Imagine that you are moving to a new city: As you’re house-hunting, you walk into a neighborhood and notice that the windows on some of the buildings are broken, trash is strewn all over the sidewalks, and abandoned cars are occupying the corners. Without knowing anything about the neighborhood, you assume it is an unsafe place to live. This assumption is at the heart of Broken Windows Theory, which, simply put, states that signs of disorder will lead to more disorder.
It spotlights some of the social and physical incivilities that cause neighborhoods’ decline into high-crime areas, including: public drinking, prostitution, vacant lots, and abandoned buildings. These spaces are often off the radar when it comes to official surveillance.
Cues to Care theory, on the other hand, implies that greater community responsibility leads to an increased sense of safety, but more importantly, greater attachment and ownership of spaces. It reinforces the idea that inhabitants’ maintaining and supervising space will generate the oversight needed to deter criminal activity.
According to a 2015 study conducted in Youngstown, Ohio, one way of improving the safety of a neighborhood is by greening public spaces. The study examined the effects of greening vacant lots on crime rates. As a result of the local community’s involvement in greening the vacant lots, there was a significant decrease in different types of crime: 85% in felony assaults, 24% in burglaries, 69% in robberies, and 7% in thefts.

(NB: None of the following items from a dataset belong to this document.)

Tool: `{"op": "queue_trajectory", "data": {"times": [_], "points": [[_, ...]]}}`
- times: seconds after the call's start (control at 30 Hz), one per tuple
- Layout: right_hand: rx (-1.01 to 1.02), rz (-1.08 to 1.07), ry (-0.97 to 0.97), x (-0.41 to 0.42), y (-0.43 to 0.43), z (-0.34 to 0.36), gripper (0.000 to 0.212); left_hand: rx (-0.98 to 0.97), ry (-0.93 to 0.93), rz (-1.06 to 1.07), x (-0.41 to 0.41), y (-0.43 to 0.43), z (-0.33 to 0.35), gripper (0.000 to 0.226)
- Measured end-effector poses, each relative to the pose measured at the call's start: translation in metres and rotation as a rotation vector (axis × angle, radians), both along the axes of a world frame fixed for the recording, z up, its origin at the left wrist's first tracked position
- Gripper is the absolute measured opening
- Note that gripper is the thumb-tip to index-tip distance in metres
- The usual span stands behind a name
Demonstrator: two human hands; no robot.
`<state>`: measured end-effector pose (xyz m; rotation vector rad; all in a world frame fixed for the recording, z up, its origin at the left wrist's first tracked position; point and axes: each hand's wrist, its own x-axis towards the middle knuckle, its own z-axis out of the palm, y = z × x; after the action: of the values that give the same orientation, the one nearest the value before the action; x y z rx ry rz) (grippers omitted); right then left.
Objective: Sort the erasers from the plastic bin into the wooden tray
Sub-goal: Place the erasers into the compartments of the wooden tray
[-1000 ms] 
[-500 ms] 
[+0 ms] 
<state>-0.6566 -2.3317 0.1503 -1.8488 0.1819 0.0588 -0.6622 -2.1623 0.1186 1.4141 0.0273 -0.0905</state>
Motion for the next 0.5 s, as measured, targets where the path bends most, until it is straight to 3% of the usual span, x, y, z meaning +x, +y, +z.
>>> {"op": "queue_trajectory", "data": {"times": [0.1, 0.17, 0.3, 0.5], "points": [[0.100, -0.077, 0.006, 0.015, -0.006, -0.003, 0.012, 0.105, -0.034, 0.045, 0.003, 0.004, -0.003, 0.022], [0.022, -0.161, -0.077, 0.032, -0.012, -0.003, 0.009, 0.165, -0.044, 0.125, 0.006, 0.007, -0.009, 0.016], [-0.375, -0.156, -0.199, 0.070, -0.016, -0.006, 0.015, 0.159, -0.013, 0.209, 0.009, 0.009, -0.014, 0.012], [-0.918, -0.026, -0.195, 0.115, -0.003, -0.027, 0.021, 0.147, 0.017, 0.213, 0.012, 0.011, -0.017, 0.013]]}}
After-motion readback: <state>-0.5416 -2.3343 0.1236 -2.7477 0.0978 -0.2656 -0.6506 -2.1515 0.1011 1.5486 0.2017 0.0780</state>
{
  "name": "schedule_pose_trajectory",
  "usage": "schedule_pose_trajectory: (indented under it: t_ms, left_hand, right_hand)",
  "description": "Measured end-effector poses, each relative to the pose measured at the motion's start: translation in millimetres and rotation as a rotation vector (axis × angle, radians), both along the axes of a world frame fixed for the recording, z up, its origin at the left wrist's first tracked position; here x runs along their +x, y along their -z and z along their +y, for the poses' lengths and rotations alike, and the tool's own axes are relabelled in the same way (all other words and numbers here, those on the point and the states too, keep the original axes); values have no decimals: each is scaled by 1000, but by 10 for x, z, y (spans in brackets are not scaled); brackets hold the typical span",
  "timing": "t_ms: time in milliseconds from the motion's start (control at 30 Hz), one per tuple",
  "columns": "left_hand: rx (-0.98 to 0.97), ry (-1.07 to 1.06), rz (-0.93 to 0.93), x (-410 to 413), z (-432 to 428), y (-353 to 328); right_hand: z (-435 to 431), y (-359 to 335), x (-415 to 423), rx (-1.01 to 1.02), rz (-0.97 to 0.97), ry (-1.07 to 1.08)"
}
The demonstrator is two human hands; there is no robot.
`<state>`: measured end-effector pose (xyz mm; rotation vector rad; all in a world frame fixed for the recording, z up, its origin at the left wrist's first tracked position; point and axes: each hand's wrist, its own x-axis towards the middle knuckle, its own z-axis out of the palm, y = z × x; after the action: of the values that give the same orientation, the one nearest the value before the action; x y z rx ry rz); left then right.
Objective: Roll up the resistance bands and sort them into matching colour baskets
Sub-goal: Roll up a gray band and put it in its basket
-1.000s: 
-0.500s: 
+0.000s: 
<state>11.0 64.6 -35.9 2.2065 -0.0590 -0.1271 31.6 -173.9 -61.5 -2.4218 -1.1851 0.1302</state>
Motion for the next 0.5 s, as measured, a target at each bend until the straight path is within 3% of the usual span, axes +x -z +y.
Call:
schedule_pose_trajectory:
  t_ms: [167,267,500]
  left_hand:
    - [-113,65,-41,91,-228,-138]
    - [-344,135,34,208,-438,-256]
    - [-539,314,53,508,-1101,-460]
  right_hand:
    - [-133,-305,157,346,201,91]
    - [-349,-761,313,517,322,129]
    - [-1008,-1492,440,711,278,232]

It’s not just that installing greenery contributes to a safer environment, it also invites individuals to create everyday relationships that can be more effective at staving away criminal activity than legal sanctions. This process is referred to by David Garland as informal social control.
The Baltimore School of Urban Ecology
A 2016 analytical study published in the journal of Landscape and Urban Planning was conducted across 1,000 houses in Baltimore and included more than 40 yard features, including lawns, trees, shrubs, and flower beds. The aim was to prove the correlation between well-maintained residential yards and lower crime rates.
The results found 10 statistically significant landscape features that correlated with lowered crime rates. The ones that top the list were having a lawn, shrubs, water sprinklers, and trees. Negative features such as litter and lack of lawn trimming correlated with higher crime rates.
According to science researcher at the U.S. Forest Service Morgan Grove, the concept of urban ecology is not merely the physical eco-components of the city, but also the social sciences of landscape development. Simply put, safety level on a micro-level, i.e. within neighborhoods, is highly dependent on the maintenance of the backyard.
More maintenance means more community responsibility, which in turn means enhanced social relations in deterring unlawful behavior. Whereas the “Broken Windows Theory” claims that criminals seek physical spatial signs of neglect, the “Cues to Care” theory – adopted by the Baltimore yard study – reinforces the idea that maintaining shared spaces within a community deter criminal activity.
American architect Oscar Newman highlights in his Defensible Space Theory that individuals should have the feeling that they own shared public space and take responsibility for continuously improving, creating natural surveillance, rather than being monitored by legal objects.
Eyes On The Street & Broken Windows Theory
Place attachment – which can be defined as the bond between users and their space as an outcome of maintaining place identity – can be a counter-technique to Broken Windows Theory. It is nourished by daily encounters with the environment and neighbors, including their sense of responsibility to upkeep their home and neighborhood.
On the macro-level, shared urban spaces are central to cities. Since they are the sharpest focal point of communal interaction, their quality and surrounding environment determine how individuals use them. According to Jane Jacobs, spaces can be spotlighted with a range of activities and uses if they are accessible and safe. On the other hand, neglected spaces can act as trigger points for illegal activities – leading to less safety. Her claim is that in order for a street to be a safe place, “there must be eyes upon the street, eyes belonging to those we might call the natural proprietors of the street.”
Using less authoritarian monitoring methods and allowing voluntary care by inhabitants – via installing community gardens in vacant lots, for example – can reinforce their sense of place attachment. An article published in the Journal of Environmental Psychology defines the notion of attachment as the bonds cultivated by memory accumulation and informal active investment in decorating one’s house or yard. Residents are attached by keeping up appearance of their spaces that are sources of pride and identity.
What’s left to discover is alternative methods for formal bodies to implement broken windows policing strategies. One article suggests that the work of residents needs to be integrated with police efforts to alleviate disordered conditions. It’s not enough for police to act upon reports by citizens; rather, neighborhoods may benefit from police shifting to an investigative technique, by helping the community to solve issues regarding their neighborhood and increasing their sense of safety and ownership of spaces.